:: Input data ::

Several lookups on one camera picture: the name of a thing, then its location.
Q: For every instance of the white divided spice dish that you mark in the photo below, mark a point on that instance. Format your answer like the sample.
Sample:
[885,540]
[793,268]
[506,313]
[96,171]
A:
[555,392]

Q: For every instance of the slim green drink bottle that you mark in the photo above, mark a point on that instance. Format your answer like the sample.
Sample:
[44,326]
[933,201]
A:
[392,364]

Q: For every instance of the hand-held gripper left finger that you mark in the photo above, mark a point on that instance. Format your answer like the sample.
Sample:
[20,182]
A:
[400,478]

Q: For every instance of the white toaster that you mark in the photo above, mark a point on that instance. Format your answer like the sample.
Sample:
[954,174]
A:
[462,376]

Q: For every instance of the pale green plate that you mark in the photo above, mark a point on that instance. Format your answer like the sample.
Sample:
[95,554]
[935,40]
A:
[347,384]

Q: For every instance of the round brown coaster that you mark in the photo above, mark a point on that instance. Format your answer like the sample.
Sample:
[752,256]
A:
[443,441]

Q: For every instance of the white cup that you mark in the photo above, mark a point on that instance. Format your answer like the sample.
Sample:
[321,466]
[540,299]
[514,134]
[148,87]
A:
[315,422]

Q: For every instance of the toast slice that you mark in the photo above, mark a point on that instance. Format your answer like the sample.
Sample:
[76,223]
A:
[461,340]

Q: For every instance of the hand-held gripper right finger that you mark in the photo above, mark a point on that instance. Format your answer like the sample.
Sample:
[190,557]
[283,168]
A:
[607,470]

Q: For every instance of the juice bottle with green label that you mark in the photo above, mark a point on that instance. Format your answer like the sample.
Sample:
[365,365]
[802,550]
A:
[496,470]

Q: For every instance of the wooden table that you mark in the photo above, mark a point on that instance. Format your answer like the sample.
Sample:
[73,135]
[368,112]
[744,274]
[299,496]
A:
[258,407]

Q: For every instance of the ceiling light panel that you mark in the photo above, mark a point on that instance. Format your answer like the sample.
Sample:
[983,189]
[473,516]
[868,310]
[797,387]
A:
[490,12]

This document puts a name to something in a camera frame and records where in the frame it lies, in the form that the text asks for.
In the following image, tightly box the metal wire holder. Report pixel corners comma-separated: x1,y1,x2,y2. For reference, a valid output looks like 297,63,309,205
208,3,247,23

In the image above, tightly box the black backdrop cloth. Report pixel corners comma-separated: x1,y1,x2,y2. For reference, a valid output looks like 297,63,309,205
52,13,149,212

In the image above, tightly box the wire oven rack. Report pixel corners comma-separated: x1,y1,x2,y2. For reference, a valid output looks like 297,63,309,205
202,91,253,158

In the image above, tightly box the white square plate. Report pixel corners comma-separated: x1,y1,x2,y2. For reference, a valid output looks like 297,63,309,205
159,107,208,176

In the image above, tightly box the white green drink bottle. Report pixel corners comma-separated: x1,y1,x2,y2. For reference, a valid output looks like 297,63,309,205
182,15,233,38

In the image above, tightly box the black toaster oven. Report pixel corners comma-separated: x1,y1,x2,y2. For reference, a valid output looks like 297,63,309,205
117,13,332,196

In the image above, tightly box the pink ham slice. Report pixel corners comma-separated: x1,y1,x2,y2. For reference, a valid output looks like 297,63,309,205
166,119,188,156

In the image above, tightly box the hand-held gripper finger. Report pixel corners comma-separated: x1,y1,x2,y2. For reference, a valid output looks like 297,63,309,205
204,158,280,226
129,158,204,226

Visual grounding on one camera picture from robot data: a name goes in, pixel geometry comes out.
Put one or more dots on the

---

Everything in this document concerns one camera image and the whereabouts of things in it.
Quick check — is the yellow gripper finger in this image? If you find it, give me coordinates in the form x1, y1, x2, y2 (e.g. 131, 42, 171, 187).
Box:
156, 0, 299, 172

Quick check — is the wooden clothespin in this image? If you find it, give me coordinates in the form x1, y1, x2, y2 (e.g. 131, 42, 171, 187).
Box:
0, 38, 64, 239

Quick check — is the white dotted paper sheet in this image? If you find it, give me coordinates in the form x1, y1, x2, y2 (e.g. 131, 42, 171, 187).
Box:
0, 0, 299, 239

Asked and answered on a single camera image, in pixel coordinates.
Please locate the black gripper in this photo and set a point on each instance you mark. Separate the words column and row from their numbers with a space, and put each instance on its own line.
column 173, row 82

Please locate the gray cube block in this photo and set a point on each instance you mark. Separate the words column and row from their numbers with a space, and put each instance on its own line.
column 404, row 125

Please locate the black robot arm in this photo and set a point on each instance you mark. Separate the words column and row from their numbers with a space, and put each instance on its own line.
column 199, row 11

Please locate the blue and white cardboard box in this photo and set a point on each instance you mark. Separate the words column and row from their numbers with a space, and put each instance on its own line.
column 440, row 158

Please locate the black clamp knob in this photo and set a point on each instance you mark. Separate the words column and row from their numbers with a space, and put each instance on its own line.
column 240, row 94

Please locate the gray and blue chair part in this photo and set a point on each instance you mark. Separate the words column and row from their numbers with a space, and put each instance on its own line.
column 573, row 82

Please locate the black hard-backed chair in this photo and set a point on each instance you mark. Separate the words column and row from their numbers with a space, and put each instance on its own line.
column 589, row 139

:: What to produce ::
All that belongs in your answer is the stretch of entries above from the line with "In the image above, tightly box the white green" through the line with "Put one or more dots on the", printed exactly.

:: Answer below ::
In the image above, tightly box the white green drink bottle. Report pixel corners comma-separated: x1,y1,x2,y2. For reference, a valid output looks like 297,63,309,205
182,15,233,38

In the image above, tightly box the black toaster oven. Report pixel corners comma-separated: x1,y1,x2,y2. For reference, a valid output looks like 297,63,309,205
117,13,332,196

In the image above, tightly box the pink ham slice. Report pixel corners comma-separated: x1,y1,x2,y2. For reference, a valid output looks like 297,63,309,205
166,119,188,156

In the image above, tightly box the hand-held gripper finger. Report pixel corners comma-separated: x1,y1,x2,y2. For reference, a valid output looks like 297,63,309,205
204,158,280,226
129,158,204,226

Visual grounding on one camera picture from robot data: a name goes in, pixel geometry comes out.
Put one or more dots on the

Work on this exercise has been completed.